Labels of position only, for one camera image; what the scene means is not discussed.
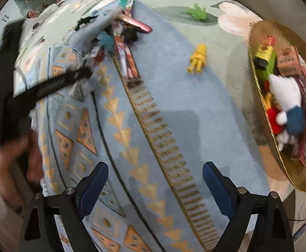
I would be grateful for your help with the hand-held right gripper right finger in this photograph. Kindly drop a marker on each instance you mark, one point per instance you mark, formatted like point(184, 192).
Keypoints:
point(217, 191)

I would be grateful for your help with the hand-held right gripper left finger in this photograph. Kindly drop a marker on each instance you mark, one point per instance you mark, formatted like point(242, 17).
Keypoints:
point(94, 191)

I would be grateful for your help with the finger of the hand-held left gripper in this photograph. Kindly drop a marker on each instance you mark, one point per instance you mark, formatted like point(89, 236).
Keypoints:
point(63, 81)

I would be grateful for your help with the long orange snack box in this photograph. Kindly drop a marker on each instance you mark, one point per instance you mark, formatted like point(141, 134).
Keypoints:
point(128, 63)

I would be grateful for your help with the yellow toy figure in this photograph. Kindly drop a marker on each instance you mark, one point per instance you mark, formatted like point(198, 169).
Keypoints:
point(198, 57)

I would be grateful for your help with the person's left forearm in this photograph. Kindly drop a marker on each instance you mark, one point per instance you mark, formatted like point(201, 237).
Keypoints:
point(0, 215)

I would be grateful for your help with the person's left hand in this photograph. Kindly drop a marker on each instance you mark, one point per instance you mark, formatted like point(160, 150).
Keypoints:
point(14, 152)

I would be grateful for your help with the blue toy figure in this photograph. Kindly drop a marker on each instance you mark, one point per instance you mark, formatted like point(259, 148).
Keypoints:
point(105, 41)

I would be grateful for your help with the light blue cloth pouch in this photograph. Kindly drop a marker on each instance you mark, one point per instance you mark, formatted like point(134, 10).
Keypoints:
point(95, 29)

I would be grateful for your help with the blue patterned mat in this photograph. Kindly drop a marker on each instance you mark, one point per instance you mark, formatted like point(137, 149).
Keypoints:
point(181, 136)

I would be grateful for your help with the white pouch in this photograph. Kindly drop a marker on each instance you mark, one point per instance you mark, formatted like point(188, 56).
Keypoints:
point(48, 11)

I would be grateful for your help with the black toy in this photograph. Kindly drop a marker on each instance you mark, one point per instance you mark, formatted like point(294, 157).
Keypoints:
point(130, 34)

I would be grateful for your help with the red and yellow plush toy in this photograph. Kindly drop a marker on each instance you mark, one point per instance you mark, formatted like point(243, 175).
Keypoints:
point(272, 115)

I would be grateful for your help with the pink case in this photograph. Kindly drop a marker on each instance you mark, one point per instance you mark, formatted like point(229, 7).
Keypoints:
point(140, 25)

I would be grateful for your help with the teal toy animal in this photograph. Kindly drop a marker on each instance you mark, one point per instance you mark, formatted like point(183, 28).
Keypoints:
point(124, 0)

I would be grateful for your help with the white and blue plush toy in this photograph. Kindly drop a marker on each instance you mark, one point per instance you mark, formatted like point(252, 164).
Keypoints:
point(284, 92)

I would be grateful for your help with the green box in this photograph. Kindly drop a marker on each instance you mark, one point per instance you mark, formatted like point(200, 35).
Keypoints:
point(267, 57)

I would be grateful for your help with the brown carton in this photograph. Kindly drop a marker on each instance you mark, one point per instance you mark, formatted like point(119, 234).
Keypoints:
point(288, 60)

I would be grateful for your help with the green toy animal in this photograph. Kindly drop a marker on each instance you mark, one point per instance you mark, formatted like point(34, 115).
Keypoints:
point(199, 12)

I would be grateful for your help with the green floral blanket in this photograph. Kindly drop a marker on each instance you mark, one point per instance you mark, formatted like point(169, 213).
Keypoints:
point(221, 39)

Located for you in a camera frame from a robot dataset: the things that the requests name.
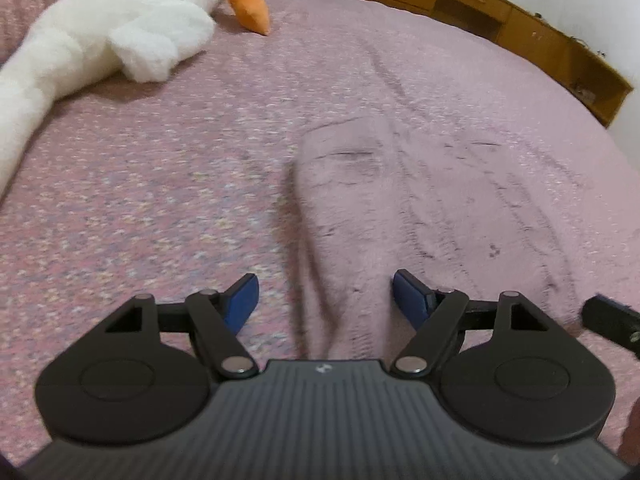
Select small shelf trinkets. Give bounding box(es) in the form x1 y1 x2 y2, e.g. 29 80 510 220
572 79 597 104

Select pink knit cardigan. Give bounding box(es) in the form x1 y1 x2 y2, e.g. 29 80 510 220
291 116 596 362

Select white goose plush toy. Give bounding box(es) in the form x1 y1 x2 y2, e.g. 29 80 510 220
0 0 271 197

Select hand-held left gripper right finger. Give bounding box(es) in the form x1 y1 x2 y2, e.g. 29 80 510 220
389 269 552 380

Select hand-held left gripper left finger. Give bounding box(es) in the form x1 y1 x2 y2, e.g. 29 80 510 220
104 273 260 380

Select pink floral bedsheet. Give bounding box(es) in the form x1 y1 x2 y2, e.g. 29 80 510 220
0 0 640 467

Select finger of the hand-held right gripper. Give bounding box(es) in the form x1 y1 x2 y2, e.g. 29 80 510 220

_TASK DESCRIPTION_
Without including any picture, write out the material above exactly.

_REPLY_
Labels of position only, for one camera image; what the scene means is not discussed.
I would be grateful for your help with the hand-held right gripper right finger in this photograph. Kindly drop a marker on each instance you mark, one point per instance you mark, formatted like point(184, 192).
Keypoints:
point(217, 191)

I would be grateful for your help with the hand-held right gripper left finger in this photograph. Kindly drop a marker on each instance you mark, one point per instance you mark, formatted like point(242, 17).
Keypoints:
point(94, 191)

I would be grateful for your help with the finger of the hand-held left gripper in this photograph. Kindly drop a marker on each instance you mark, one point per instance you mark, formatted like point(89, 236).
Keypoints:
point(63, 81)

I would be grateful for your help with the long orange snack box in this photograph. Kindly drop a marker on each instance you mark, one point per instance you mark, formatted like point(141, 134).
Keypoints:
point(128, 63)

I would be grateful for your help with the yellow toy figure in this photograph. Kindly drop a marker on each instance you mark, one point per instance you mark, formatted like point(198, 169).
Keypoints:
point(198, 57)

I would be grateful for your help with the person's left forearm in this photograph. Kindly drop a marker on each instance you mark, one point per instance you mark, formatted like point(201, 237).
Keypoints:
point(0, 215)

I would be grateful for your help with the person's left hand in this photograph. Kindly drop a marker on each instance you mark, one point per instance you mark, formatted like point(160, 150).
Keypoints:
point(14, 152)

I would be grateful for your help with the blue toy figure in this photograph. Kindly drop a marker on each instance you mark, one point per instance you mark, formatted like point(259, 148).
Keypoints:
point(105, 41)

I would be grateful for your help with the light blue cloth pouch in this photograph. Kindly drop a marker on each instance you mark, one point per instance you mark, formatted like point(134, 10).
Keypoints:
point(95, 29)

I would be grateful for your help with the blue patterned mat in this photograph. Kindly drop a marker on each instance you mark, one point per instance you mark, formatted like point(137, 149).
Keypoints:
point(181, 136)

I would be grateful for your help with the white pouch in this photograph. Kindly drop a marker on each instance you mark, one point per instance you mark, formatted like point(188, 56).
Keypoints:
point(48, 11)

I would be grateful for your help with the black toy in this photograph. Kindly drop a marker on each instance you mark, one point per instance you mark, formatted like point(294, 157).
Keypoints:
point(130, 34)

I would be grateful for your help with the red and yellow plush toy in this photograph. Kindly drop a marker on each instance you mark, one point per instance you mark, formatted like point(243, 175).
Keypoints:
point(272, 115)

I would be grateful for your help with the pink case in this photograph. Kindly drop a marker on each instance you mark, one point per instance you mark, formatted like point(229, 7).
Keypoints:
point(140, 25)

I would be grateful for your help with the teal toy animal in this photograph. Kindly drop a marker on each instance you mark, one point per instance you mark, formatted like point(183, 28).
Keypoints:
point(124, 0)

I would be grateful for your help with the white and blue plush toy in this photograph. Kindly drop a marker on each instance you mark, one point per instance you mark, formatted like point(252, 164).
Keypoints:
point(284, 92)

I would be grateful for your help with the green box in this photograph. Kindly drop a marker on each instance you mark, one point per instance you mark, formatted like point(200, 35).
Keypoints:
point(267, 57)

I would be grateful for your help with the brown carton in this photograph. Kindly drop a marker on each instance you mark, one point per instance you mark, formatted like point(119, 234).
Keypoints:
point(288, 60)

I would be grateful for your help with the green toy animal in this photograph. Kindly drop a marker on each instance you mark, one point per instance you mark, formatted like point(34, 115).
Keypoints:
point(199, 12)

I would be grateful for your help with the green floral blanket in this photograph. Kindly drop a marker on each instance you mark, one point per instance you mark, formatted like point(169, 213).
Keypoints:
point(221, 39)

Located for you in a camera frame from a robot dataset: the things that the requests name.
Select small shelf trinkets. Give bounding box(es) in the form x1 y1 x2 y2, e.g. 29 80 510 220
572 79 597 104

Select pink knit cardigan. Give bounding box(es) in the form x1 y1 x2 y2, e.g. 29 80 510 220
291 116 596 362

Select white goose plush toy. Give bounding box(es) in the form x1 y1 x2 y2, e.g. 29 80 510 220
0 0 271 197

Select hand-held left gripper right finger. Give bounding box(es) in the form x1 y1 x2 y2, e.g. 29 80 510 220
389 269 552 380

Select hand-held left gripper left finger. Give bounding box(es) in the form x1 y1 x2 y2, e.g. 29 80 510 220
104 273 260 380

Select pink floral bedsheet. Give bounding box(es) in the form x1 y1 x2 y2, e.g. 29 80 510 220
0 0 640 467

Select finger of the hand-held right gripper. Give bounding box(es) in the form x1 y1 x2 y2, e.g. 29 80 510 220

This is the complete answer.